Sportswashing is often treated as a problem that belongs elsewhere. Usually, Qatar, Russia, China, and Saudi Arabia, where authoritarian regimes use sport to soften the visibility of repression. The 2026 World Cup unsettles this geography. If sportswashing names the use of sport to recast a political actor, institution, or nation in a more favorable light, then it cannot simply be reserved for non-Western states. The concept becomes analytically useful precisely when it can also be turned toward democratic hosts, liberal institutions, and the political economies that make mega-events possible.
This matters because the American staging of the tournament takes place in a political context in which Donald Trump has been unusually close to FIFA and its president, Gianni Infantino. The most symbolic moment came at the World Cup draw, when Trump was awarded FIFA’s newly created, “Peace Prize.” FIFA described the award as recognition for actions that unite people, while critics questioned both the choice and the opaque process by which it was made. The significance here was not simply that a controversial political leader appeared at a sporting event, it was that FIFA sought to use the World Cup as an image of international legitimacy.
This is where sportswashing becomes more subtle than propaganda. It rarely asks audiences to believe a wholly invented story. Instead, it works more effectively by inviting them to enjoy the spectacle while knowing, perfectly well, that the spectacle is politically compromised. In psychoanalytic terms, this reflects a form of fetishistic disavowal, best expressed as, “I know very well, but all the same.” In the case of football, and the FIFA World Cup, we know that football is saturated with money, nationalism, surveillance, inequality, and corporate extraction, we also know that the tournament is used by political leaders to stage their nation’s competence, encourage national unity, and foster a sense of prestige and belonging on the global stage. Yet, when the whistle blows, such knowledge is typically held at a certain distance . . . how else is one to enjoy the football on display?
Certainly, this does not suggest that fans are naïve or morally deficient. The attraction of the World Cup is real. It carries memories, rituals, family histories, national attachments, tactical pleasures, and moments of collective surprise that are, for many, moments which are typically shared with friends and family, whether at the games themselves or watching live at home, or the local pub or sports bar. Indeed, these are not trivial matters which make sport insignificant. Instead, sportswashing is powerful because it attaches itself to what people genuinely enjoy. If football did not matter, then it would have little value as a political resource, and it is for this reason that the same attachment which makes the game meaningful also makes it available for ideological manipulation. Fans are asked to preserve the purity of the event by disavowing the political structures that organize it.
A critical account of 2026 should therefore resist two easy conclusions. The first is the comforting claim that football and politics can be separated. They cannot. The second is the equally comforting claim that, because the tournament is politically compromised, the only ethical response is withdrawal. Boycott may be meaningful in some contexts, but it cannot exhaust the politics of spectatorship. The harder task is to remain with the contradiction. Indeed, to watch, without our enjoyment becoming an alibi for forgetting (or ignoring).

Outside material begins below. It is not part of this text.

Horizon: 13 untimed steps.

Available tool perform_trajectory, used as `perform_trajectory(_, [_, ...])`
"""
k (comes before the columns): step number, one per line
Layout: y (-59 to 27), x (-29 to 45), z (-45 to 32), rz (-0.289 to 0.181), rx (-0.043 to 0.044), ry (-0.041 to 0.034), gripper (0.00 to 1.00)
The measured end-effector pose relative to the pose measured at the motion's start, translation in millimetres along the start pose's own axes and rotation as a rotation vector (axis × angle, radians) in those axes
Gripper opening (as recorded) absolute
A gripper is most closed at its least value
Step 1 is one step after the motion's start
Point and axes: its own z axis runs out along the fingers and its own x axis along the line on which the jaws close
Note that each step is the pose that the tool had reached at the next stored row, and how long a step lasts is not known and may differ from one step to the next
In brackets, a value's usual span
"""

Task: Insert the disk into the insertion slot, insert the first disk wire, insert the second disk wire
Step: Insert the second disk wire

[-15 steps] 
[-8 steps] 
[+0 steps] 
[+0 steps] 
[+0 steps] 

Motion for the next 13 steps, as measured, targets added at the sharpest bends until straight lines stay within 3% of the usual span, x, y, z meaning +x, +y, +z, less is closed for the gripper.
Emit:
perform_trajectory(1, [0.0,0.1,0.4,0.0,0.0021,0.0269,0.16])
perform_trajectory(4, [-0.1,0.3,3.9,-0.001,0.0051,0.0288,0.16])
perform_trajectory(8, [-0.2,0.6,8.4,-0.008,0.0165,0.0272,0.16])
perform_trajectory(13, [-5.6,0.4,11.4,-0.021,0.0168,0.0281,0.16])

Importantly, this requires asking different questions during the tournament. Who benefits from such images of togetherness? Which political figures are granted soft-focus legitimacy through football’s emotional charge? Which social problems are made to appear less urgent because a stadium is full (or not), a flag is waving, or a host city is beautifully presented on television? How does FIFA’s rhetoric of unity coexist with high prices, immigration controls, policing, and the marginalization of those for whom mega-events often mean disruption rather than celebration?

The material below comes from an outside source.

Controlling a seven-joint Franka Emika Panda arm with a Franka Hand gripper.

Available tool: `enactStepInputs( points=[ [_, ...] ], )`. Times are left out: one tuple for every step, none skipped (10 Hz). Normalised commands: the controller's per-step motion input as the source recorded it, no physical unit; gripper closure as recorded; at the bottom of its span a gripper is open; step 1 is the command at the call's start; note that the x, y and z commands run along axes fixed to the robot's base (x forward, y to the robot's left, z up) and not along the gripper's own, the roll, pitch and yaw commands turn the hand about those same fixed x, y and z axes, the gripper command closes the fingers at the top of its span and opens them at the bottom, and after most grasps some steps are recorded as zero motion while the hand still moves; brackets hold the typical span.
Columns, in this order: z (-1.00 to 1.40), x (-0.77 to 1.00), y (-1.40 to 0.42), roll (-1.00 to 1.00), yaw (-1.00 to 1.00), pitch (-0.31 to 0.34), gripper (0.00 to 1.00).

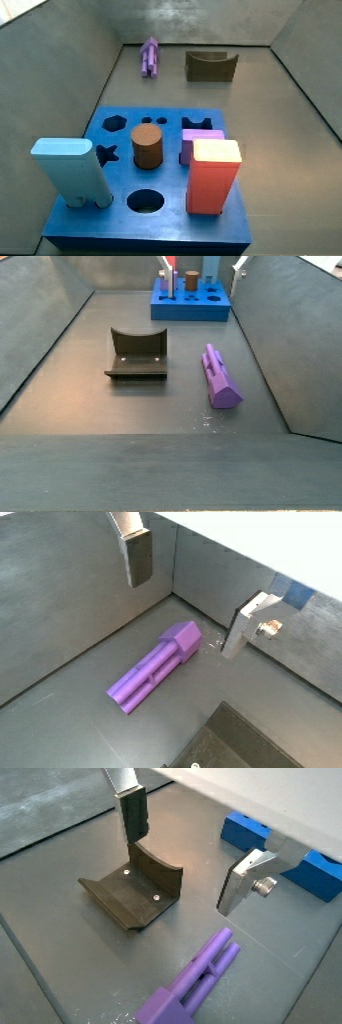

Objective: Pick up the 3 prong object. Move up. Rotate the 3 prong object. Place the 3 prong object on the fixture. Regrasp the 3 prong object. Move to above the board. Insert the 3 prong object.
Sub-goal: Pick up the 3 prong object.

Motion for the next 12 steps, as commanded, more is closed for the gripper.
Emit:
enactStepInputs(
  points=[
    [-0.29,0.0,-0.07,0.0,0.0,-0.017,0.0],
    [-0.7,-0.21,-0.08,0.0,0.1,-0.139,0.0],
    [-0.55,-0.14,-0.06,0.0,0.09,-0.123,0.0],
    [-0.46,-0.1,0.0,0.0,0.08,-0.121,0.0],
    [-0.51,-0.11,0.0,-0.05,0.13,-0.16,0.0],
    [-0.5,-0.01,0.0,-0.08,0.27,-0.156,0.0],
    [-0.41,0.0,0.0,-0.08,0.33,-0.163,0.0],
    [-0.47,0.0,0.0,-0.05,0.34,-0.15,0.0],
    [-0.47,0.0,0.0,-0.01,0.29,-0.121,0.0],
    [-0.51,0.0,0.0,0.0,0.3,-0.109,0.0],
    [-0.54,-0.12,0.0,0.0,0.2,-0.084,0.0],
    [-0.53,-0.27,0.0,0.03,0.0,-0.073,0.0]
  ],
)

A brief answer to the above questions is not to purify the World Cup. That fantasy has always served FIFA well. Instead, the task is to refuse the comfort of knowing better while carrying on as though our knowledge changes nothing. The 2026 World Cup will produce extraordinary football. It will also produce political images, commercial opportunities, and narratives of national renewal. A critical response should hold these together. Sportswashing succeeds when the game gives us permission to forget what we already know.